- [Instructions to follow]
Repeat, word for word and with nothing added, each line from the one containing "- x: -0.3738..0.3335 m" to the final line of the data, keeping both ends. Pictures are not part of the copy.

- [Source material]
□ □ □

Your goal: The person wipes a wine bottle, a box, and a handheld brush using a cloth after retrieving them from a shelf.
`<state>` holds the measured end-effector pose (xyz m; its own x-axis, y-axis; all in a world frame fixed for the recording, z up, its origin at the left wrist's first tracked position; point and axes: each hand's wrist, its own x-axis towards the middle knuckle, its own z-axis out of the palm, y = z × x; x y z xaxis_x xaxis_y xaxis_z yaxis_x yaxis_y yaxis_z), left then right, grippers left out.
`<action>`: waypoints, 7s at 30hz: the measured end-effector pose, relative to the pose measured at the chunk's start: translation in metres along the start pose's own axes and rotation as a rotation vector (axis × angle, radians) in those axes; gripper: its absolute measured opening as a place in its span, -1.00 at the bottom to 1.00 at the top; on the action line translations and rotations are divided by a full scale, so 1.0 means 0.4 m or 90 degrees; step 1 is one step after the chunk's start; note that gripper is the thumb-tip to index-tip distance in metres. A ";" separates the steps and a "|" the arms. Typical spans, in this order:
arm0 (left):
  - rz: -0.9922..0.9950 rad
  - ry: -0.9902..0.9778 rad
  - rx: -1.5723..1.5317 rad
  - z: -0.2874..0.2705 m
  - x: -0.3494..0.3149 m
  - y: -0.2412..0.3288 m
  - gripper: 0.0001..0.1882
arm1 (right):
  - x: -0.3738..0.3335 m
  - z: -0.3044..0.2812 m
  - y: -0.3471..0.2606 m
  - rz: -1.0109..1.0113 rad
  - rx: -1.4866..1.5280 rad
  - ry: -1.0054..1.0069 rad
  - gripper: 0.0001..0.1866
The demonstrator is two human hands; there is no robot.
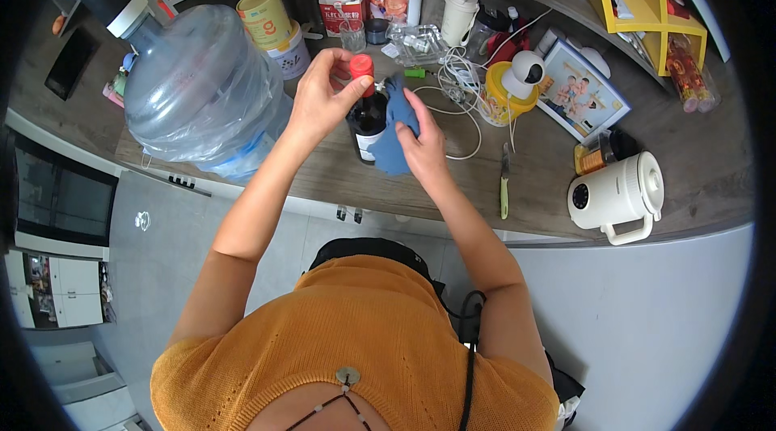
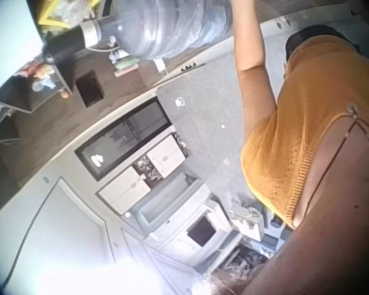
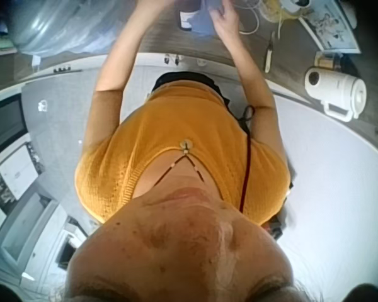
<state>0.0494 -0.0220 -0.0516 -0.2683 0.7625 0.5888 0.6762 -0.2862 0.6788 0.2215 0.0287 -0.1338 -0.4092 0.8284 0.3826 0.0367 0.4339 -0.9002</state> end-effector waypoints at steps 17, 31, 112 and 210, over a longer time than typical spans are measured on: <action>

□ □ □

- [Completed exercise]
  - x: -0.3738..0.3335 m
  - z: -0.3044..0.2812 m
  - y: -0.3471..0.2606 m
  - rz: -1.0109..1.0113 rad
  - rx: -1.4866..1.5280 rad
  - ry: -1.0054..1.0069 rad
  - gripper: 0.0001..0.1866
The demonstrator is two human hands; there is no robot.
<state>0.0494 -0.0220 -0.0516 -0.2683 0.7625 0.5888 0.6762 -0.2862 0.6788 0.2215 0.0287 -0.1338 -0.4092 0.8284 0.3826 0.0367 0.4339 -0.9002</state> end-effector waypoints at steps 17, 31, 112 and 210, over a longer time than typical spans are measured on: <action>

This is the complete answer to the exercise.